Jakarta, mu4.co.id – Selain ramainya kasus korupsi timah Rp 271 triliun di Bangka Belitung, ternyata muncul kasus baru yang tak kalah heboh sekaligus memprihatinkan, yaitu kasus tertukarnya Sandra Dewi dan Dewi Sandra.
Tertukarnya nama dua artis ini adalah sisi lain dari kasus istri dari salah seorang tersangka kasus korupsi 271 triliun, Harvey Moeis, yakni Sandra Dewi. Karena saking geram dan bersemangatnya, warganet pun meluapkan kemarahannya di medsos hingga salah orang, bukannya Sandra Dewi, malah artis lain yang tidak ada hubungannya dengan kasus tersebut yaitu Dewi Sandra yang diserbu netizen.
“Makan hasil korupsi selama ini ya,” tulis salah seorang warganet di akun Instagram Dewi Sandra.
“Keliatan agamis, tapi lakinya ketangkep bawa uang 271T,” tulis warganet lain.
“Oh ini yg suaminya korupsi 271 T?? Hmmm mba kasian amat,” ucap warganet lainnya.
Di sisi lain ada pula warganet yang menyayangkan sikap beberapa oknum yang tak bisa membedakan Dewi Sandra dan Sandra Dewi. “anda salah orang mbb, ini akun dewi sandra, yang suaminya korup itu sandra dewi dibaca dong beritanya jangan asal komen,” tambah warganet lain.
Menghadapi komentar-komentar tersebut, Dewi Sandra pun menanggapinya dengan santai dan bijak, dan menutup komentar sementara akun media sosialnya.
Jari warga Indonesia memang diakui sangat lincah dan gesit, terutama di media sosial. Namun hal itu tidak disertai dengan tingkat literasi (minat baca) yang baik, kurang teliti, serta tidak didukung pencernaan dan saringan yang baik terhadap informasi.

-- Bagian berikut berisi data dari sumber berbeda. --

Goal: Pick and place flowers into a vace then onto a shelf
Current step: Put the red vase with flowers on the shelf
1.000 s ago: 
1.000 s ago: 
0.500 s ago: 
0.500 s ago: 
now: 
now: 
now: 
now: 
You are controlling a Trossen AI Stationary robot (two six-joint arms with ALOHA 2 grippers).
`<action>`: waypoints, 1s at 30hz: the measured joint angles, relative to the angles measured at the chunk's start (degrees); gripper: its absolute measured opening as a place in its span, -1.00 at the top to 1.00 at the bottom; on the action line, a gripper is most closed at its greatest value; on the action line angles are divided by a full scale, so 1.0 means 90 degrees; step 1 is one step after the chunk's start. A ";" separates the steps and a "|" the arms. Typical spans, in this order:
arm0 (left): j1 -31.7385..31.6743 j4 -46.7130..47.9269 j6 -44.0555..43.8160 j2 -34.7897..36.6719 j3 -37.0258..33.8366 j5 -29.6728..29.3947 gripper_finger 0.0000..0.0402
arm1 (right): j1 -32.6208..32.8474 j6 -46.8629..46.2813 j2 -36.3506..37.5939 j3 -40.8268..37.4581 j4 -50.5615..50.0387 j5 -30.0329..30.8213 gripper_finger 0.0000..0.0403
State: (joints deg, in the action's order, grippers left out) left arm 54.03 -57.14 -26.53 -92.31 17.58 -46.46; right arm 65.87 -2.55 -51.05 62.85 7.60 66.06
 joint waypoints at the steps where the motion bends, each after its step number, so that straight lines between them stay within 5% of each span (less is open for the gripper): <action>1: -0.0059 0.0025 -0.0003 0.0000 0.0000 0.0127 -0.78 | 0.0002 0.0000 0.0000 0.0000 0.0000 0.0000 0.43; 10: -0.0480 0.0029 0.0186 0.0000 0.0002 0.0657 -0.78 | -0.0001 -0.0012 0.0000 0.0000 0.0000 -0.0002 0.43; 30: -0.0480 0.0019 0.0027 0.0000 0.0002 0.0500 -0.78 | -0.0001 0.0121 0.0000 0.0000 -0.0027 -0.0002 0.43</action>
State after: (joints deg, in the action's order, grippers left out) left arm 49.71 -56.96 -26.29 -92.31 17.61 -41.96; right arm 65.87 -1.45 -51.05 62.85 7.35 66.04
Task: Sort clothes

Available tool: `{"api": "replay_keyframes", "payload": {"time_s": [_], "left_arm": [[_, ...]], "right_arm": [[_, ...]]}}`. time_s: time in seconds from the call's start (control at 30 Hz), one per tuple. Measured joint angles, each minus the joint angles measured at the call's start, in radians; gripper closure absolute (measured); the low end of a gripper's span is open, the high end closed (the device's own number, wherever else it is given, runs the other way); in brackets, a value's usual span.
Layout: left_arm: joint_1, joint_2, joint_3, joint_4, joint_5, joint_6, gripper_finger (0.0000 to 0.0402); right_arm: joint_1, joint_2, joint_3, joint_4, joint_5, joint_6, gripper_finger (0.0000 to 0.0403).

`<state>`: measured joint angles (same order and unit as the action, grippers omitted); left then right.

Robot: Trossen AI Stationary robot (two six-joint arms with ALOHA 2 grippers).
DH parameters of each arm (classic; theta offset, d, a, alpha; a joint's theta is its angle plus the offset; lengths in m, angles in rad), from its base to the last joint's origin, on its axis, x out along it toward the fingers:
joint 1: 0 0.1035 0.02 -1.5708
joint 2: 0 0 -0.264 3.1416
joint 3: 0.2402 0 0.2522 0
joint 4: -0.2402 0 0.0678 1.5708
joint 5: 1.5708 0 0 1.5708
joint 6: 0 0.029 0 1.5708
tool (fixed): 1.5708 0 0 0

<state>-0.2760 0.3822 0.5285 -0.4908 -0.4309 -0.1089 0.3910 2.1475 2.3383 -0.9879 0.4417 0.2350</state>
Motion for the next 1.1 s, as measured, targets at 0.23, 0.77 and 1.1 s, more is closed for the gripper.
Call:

Hal tersebut pun menjadi bukti bahwa kurangnya literasi di Indonesia. Dimana berdasarkan survei yang dilakukan Program for International Student Assessment (PISA) yang dirilis OECD tahun 2019 terkait tingkat literasi, yang menempatkan Indonesia di peringkat 62 dari 70 negara, atau 10 negara terbawah.
Bahkan, menurut data dari UNESCO, minat baca masyarakat Indonesia sangat memprihatinkan, hanya 0,001%. Artinya, dari 1,000 orang Indonesia, cuma 1 orang yang rajin membaca.
Kondisi tersebut pun sangat memprihatinkan, karena dengan tingkat literasi yang rendah, masyarakat akan rentan dimasuki hoaks, disinformasi dan sejenisnya, sehingga masyarakat akan lebih mudah terhasut. Sedangkan dengan kemampuan literasi yang baik dapat membuat seseorang untuk memahami, menganalisis, dan menafsirkan informasi secara kritis, tidak hanya diterima mentah-mentah, atau hanya sekadar membaca judul berita.